» **What needs to be done**: Gather all lines from the material that contain the word "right".

*** Opening Exercise data ***

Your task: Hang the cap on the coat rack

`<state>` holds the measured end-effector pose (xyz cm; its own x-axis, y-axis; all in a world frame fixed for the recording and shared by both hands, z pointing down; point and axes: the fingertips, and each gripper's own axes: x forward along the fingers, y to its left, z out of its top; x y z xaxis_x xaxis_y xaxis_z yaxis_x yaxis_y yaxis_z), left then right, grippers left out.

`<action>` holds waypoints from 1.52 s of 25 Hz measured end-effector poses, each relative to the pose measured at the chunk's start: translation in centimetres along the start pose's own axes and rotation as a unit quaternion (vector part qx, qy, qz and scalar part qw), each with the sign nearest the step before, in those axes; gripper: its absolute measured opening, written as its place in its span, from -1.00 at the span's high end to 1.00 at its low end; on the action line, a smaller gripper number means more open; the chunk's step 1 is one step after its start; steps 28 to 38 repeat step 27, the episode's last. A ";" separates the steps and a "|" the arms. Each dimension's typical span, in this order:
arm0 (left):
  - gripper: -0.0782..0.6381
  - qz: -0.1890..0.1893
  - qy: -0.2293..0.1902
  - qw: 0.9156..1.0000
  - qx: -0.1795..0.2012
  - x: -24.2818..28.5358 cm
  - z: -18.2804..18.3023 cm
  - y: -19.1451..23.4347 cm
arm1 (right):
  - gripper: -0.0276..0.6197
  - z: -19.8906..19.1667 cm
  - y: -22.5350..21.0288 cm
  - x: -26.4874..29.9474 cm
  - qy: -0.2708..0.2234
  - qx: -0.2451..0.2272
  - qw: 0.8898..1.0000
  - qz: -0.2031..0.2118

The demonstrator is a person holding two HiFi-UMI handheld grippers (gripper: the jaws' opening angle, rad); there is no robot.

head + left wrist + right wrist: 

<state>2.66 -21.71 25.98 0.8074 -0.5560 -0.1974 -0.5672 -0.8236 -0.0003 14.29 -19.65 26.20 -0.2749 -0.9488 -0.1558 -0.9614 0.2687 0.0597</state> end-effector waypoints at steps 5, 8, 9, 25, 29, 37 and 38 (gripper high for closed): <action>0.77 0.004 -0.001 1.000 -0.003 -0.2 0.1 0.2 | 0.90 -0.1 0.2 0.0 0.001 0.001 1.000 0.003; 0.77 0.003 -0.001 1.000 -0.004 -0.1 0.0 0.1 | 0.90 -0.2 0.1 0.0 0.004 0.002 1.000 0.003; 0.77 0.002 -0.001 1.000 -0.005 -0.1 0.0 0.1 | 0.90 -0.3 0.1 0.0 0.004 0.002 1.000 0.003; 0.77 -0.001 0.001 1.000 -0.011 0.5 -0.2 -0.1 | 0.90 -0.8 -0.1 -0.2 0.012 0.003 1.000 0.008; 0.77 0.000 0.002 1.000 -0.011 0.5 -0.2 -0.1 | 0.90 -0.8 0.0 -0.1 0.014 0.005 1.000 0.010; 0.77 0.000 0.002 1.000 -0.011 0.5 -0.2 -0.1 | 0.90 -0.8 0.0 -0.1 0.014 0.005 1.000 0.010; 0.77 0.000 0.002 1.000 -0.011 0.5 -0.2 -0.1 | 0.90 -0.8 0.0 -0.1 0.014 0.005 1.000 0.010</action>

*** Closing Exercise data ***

» **Finished task**:
`<state>` holds the measured end-effector pose (xyz cm; its own x-axis, y-axis; all in a world frame fixed for the recording and shared by both hands, z pointing down; point and axes: the fingertips, and each gripper's own axes: x forward along the fingers, y to its left, z out of its top; x y z xaxis_x xaxis_y xaxis_z yaxis_x yaxis_y yaxis_z), left then right, grippers left out.
arm1 (right):
head + left wrist + right wrist: 

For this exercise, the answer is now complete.